AI helps verify authenticity of disputed Renoir painting.
Swiss company Art Recognition employed AI to verify the authenticity of the painting Portrait of a Woman (Gabrielle) allegedly by French painter Pierre-Auguste Renoir. The Guardian reports.
Auction house Sotheby’s valued the work, owned by a private collector, at 100 000-150 000 pounds (about $118 000-170 000). However art historians dispute its authenticity.

When Институт Вильденштейна—Платтнера, which develops каталоги-резоне for Renoir, declined to include “Gabrielle” in its listing, the portrait’s owner turned to Art Recognition.
Specialists at the company used photographs of 206 authentic Renoir paintings and their fragments to train the AI algorithm to recognise his brushwork and color combinations. To improve accuracy, they also trained the neural network on works by other artists with a similar style who painted in the same period as the French Impressionist.
As a result, the technology determined that with an 80.58% probability the Portrait of a Woman belongs to Renoir.
Subsequently, the painting’s owner consulted Paris-based experts GP.F.Dauberville&Archives Bernheim-Jeune, which publish their own catalogues raisonnés of Renoir’s works. Conducting a scientific analysis of the portrait’s pigments, they also confirmed the authenticity of Gabrielle.
However, art connoisseurs argue that AI accuracy depends on the quality of the paintings on which it was trained. If the works are forged or contain retouched areas, this will affect the system’s performance and create even greater uncertainty.
Art historian Bendor Grosvenor expressed concern that such technologies could devalue experts’ contributions to assessing the authenticity of paintings.
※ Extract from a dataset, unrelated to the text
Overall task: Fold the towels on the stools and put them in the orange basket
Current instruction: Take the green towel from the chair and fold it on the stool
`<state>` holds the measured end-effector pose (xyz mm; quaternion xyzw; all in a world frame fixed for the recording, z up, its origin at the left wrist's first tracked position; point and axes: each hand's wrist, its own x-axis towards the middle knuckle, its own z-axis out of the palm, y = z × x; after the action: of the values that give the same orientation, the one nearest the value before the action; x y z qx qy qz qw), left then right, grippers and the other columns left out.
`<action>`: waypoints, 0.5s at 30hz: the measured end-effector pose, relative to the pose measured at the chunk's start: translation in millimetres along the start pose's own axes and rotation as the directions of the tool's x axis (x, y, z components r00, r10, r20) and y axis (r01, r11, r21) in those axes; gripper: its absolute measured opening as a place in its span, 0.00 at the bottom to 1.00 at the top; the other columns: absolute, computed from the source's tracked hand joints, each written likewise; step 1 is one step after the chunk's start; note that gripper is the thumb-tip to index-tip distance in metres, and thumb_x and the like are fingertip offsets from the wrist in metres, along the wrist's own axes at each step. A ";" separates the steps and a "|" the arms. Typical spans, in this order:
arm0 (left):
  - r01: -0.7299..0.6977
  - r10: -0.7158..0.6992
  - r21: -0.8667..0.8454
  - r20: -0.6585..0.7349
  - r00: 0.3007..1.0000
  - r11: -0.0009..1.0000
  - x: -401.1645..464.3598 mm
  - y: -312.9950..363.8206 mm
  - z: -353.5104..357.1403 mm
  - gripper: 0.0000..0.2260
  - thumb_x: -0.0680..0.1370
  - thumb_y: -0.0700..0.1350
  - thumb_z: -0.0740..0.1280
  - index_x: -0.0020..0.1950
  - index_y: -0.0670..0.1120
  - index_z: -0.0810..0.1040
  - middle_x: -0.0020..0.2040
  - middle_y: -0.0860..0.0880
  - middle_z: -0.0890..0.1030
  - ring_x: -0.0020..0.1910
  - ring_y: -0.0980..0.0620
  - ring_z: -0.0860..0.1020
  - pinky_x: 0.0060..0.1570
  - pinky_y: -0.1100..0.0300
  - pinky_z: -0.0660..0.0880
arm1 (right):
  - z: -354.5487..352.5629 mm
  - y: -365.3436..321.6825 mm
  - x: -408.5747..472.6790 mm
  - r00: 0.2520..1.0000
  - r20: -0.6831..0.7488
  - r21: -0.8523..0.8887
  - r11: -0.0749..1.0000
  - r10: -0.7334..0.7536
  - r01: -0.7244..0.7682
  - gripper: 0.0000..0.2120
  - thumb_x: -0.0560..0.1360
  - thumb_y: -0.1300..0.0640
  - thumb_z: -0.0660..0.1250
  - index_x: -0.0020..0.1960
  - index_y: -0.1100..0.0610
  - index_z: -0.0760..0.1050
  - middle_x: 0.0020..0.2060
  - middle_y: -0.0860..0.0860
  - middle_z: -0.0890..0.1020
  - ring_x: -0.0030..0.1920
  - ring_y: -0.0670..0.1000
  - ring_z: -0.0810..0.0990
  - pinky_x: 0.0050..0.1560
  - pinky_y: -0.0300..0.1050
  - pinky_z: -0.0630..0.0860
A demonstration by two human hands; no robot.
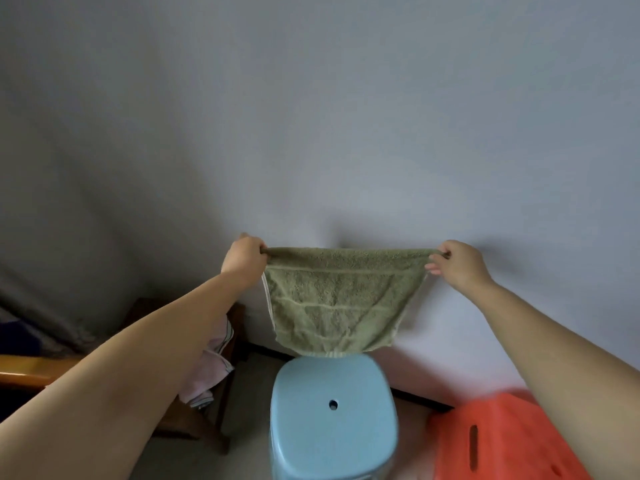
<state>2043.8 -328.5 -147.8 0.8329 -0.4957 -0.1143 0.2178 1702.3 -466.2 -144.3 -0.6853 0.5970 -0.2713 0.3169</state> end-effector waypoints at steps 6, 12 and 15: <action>0.001 -0.001 0.018 -0.043 0.999 1.000 10.8 -19.6 23.6 0.08 0.77 0.38 0.63 0.53 0.39 0.79 0.56 0.39 0.72 0.50 0.41 0.74 0.48 0.53 0.70 | 25.7 16.6 14.8 0.999 -0.034 0.037 0.999 -0.034 0.036 0.13 0.76 0.70 0.61 0.36 0.58 0.64 0.40 0.69 0.78 0.43 0.57 0.84 0.47 0.58 0.78; -0.021 0.021 -0.002 0.032 0.999 1.000 -21.2 -52.5 47.4 0.05 0.75 0.37 0.66 0.47 0.37 0.79 0.51 0.38 0.73 0.49 0.39 0.74 0.47 0.53 0.70 | 35.0 31.5 -17.2 0.999 0.045 -0.050 0.998 -0.023 0.025 0.14 0.75 0.67 0.64 0.34 0.56 0.66 0.36 0.62 0.81 0.44 0.53 0.84 0.45 0.48 0.78; -0.023 0.026 -0.037 0.078 0.997 0.999 -53.4 -74.1 65.3 0.05 0.74 0.37 0.67 0.47 0.37 0.80 0.50 0.40 0.73 0.49 0.41 0.75 0.49 0.55 0.70 | 40.7 46.5 -48.9 0.992 0.126 -0.152 0.988 0.006 0.013 0.13 0.75 0.66 0.66 0.34 0.56 0.68 0.30 0.50 0.78 0.36 0.45 0.80 0.37 0.30 0.71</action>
<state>2049.0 -267.4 -241.8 0.8177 -0.5119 -0.1531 0.2143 1695.9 -417.3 -205.8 -0.7243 0.5937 -0.1815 0.3000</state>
“So far, the methods used to train AI programs and the fact that the company bases attribution solely on a photograph taken with an iPhone are not impressive,” he said.
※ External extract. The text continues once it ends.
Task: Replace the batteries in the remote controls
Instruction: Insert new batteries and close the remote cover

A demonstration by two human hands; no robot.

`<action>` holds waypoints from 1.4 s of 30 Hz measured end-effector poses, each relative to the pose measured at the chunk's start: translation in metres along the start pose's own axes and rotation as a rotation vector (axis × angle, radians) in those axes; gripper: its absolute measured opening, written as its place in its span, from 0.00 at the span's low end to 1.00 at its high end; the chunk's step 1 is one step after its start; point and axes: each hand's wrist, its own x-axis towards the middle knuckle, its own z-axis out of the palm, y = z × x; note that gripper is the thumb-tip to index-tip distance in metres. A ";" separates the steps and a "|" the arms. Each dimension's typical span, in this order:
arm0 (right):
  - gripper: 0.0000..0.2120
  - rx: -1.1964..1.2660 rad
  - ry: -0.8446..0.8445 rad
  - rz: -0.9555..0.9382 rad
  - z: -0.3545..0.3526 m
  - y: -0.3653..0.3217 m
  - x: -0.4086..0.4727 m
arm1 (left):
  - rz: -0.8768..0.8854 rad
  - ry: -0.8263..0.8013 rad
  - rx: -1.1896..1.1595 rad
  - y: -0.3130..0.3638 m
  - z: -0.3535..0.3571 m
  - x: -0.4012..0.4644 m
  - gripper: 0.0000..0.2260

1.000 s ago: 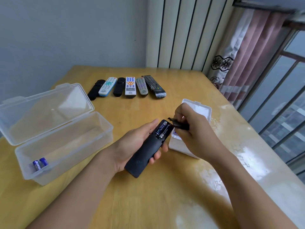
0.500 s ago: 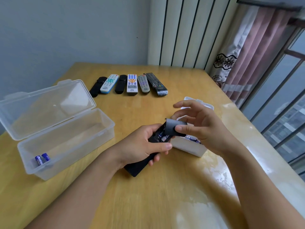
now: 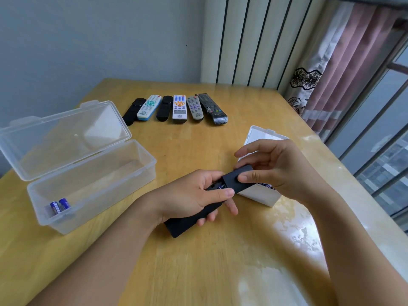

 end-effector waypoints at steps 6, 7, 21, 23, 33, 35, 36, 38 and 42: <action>0.17 0.162 -0.086 0.003 -0.005 -0.004 -0.003 | -0.033 -0.112 -0.122 -0.002 -0.001 0.000 0.13; 0.18 0.186 -0.096 0.019 -0.005 -0.004 -0.002 | -0.031 -0.121 -0.132 -0.002 -0.001 0.000 0.13; 0.20 0.082 -0.138 0.097 0.003 -0.005 -0.003 | -0.077 -0.085 -0.025 -0.005 0.002 0.001 0.14; 0.20 0.009 -0.092 0.065 0.005 -0.004 -0.003 | -0.046 -0.065 -0.043 -0.004 0.003 0.002 0.12; 0.12 -0.258 0.215 -0.055 0.020 -0.001 -0.001 | 0.080 0.124 -0.065 -0.006 0.003 0.006 0.07; 0.09 -0.259 0.171 -0.067 0.023 0.001 0.000 | 0.074 0.127 -0.062 -0.007 0.003 0.006 0.08; 0.08 -0.253 0.143 -0.060 0.023 0.001 0.000 | 0.073 0.126 -0.057 -0.008 0.004 0.006 0.08; 0.07 -0.208 0.099 -0.044 0.019 0.001 0.000 | 0.083 0.121 -0.059 -0.008 0.006 0.007 0.08; 0.07 0.038 0.065 -0.031 0.005 -0.003 -0.001 | 0.106 0.113 -0.118 -0.005 0.007 0.008 0.07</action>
Grosvenor added that the technology is weak in its inability to account for the condition of the works.
“Many paintings by old masters are damaged and marred by layers of grime and paint, and without forensic examination it is impossible to determine whether a work is authentic,” he added.
According to Art Recognition chief Karina Popovich, the company understands the importance of training-data quality and therefore used photographs only of genuine canvases.
“We sincerely want to give art historians the ability to use AI to help inform decisions in cases where they have doubts. But they must be open to this technology,” she said.
Earlier in October 2021, Art Recognition’s AI challenged the authenticity of Rubens’ Samson and Delilah, displayed at the National Gallery in London.
In the same month, Google AI researchers recreated destroyed Gustav Klimt paintings using artificial intelligence.